What is expected
Output range, inclusive: from the line containing "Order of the" to the line containing "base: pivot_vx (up". Restate those lines from the data below word for word and only those.

Supplied material
☆ ☆ ☆ ☆ ☆ ☆ ☆

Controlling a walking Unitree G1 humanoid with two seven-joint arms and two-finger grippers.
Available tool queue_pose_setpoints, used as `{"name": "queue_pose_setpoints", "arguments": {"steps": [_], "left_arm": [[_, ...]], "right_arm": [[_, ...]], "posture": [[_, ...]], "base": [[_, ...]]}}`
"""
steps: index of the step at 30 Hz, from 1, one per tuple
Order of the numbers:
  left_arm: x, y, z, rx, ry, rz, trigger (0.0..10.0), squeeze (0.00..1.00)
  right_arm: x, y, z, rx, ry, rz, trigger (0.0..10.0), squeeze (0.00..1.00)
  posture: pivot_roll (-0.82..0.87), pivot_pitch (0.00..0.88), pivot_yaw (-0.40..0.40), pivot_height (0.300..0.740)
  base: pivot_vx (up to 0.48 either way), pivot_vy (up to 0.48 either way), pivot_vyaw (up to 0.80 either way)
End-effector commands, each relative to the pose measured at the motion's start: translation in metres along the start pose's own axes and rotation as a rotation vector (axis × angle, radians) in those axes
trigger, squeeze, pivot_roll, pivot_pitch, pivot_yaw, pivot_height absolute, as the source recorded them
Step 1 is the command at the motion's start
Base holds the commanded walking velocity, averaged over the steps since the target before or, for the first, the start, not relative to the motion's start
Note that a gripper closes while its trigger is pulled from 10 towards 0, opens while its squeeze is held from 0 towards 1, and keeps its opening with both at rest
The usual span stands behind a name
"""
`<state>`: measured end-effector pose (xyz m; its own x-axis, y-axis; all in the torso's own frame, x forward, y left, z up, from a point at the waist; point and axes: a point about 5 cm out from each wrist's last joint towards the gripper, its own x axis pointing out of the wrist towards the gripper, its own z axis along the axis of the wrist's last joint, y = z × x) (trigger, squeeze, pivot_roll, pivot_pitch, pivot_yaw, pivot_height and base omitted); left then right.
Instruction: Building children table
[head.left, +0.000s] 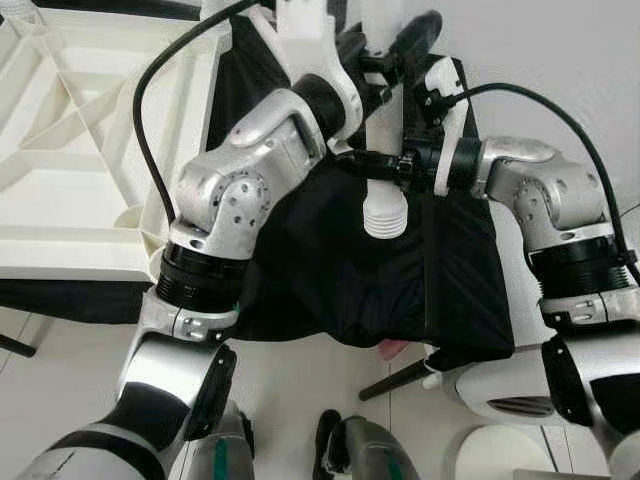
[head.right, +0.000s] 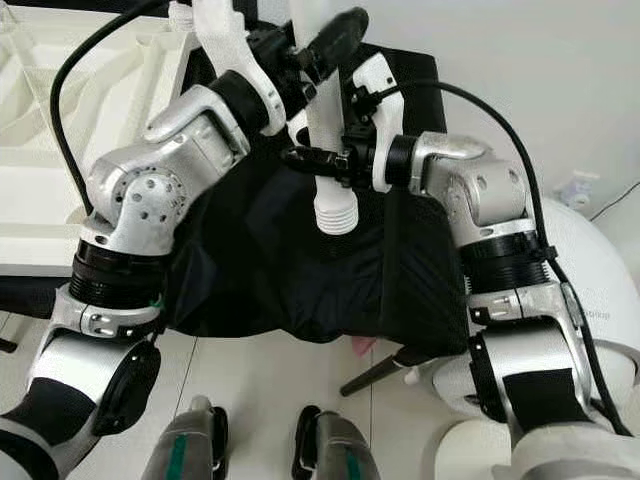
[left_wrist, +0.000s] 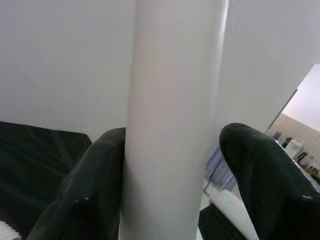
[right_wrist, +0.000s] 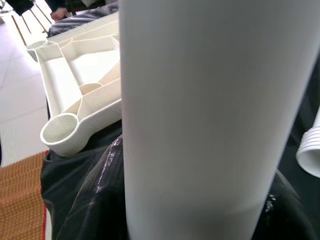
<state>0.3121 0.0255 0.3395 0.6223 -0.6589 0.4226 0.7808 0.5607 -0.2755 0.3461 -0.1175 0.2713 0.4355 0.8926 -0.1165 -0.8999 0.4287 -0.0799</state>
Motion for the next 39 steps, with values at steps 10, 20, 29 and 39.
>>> {"name": "queue_pose_setpoints", "arguments": {"steps": [10, 20, 29, 39], "left_arm": [[-0.014, 0.005, 0.011, -0.046, -0.044, -0.023, 10.0, 0.00], [-0.031, 0.059, -0.010, 0.079, 0.144, 0.323, 10.0, 0.00], [-0.051, 0.093, -0.026, 0.126, 0.214, 0.508, 10.0, 0.00], [-0.076, 0.108, -0.019, 0.155, 0.075, 0.651, 10.0, 0.00]], "right_arm": [[-0.012, -0.016, -0.006, 0.081, -0.157, -0.231, 10.0, 0.00], [-0.020, -0.026, -0.015, 0.181, -0.319, -0.521, 10.0, 0.00], [-0.021, -0.023, -0.016, 0.178, -0.412, -0.695, 10.0, 0.00], [-0.024, -0.002, -0.027, 0.075, -0.507, -0.774, 10.0, 0.00]], "posture": [[0.07, 0.106, -0.096, 0.740], [0.07, 0.107, -0.097, 0.740], [0.08, 0.102, -0.110, 0.740], [0.07, 0.062, -0.086, 0.740]], "base": [[0.000, 0.000, 0.00], [0.000, 0.000, 0.00], [0.000, 0.000, 0.00], [0.000, 0.000, 0.00]]}}
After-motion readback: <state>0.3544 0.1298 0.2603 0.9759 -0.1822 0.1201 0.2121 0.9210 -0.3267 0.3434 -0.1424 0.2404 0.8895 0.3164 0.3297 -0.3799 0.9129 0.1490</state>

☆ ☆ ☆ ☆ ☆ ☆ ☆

Response
Order of the numbers:
  left_arm: x, y, z, rx, ry, rz, trigger (0.0..10.0), squeeze (0.00..1.00)
  right_arm: x, y, z, rx, ry, rz, trigger (0.0..10.0), squeeze (0.00..1.00)
  posture: pivot_roll (-0.82..0.87), pivot_pitch (0.00..0.88), pivot_yaw (-0.40..0.40), pivot_height (0.300..0.740)
  base: pivot_vx (up to 0.48 either way), pivot_vy (up to 0.48 either way), pivot_vyaw (up to 0.80 either way)

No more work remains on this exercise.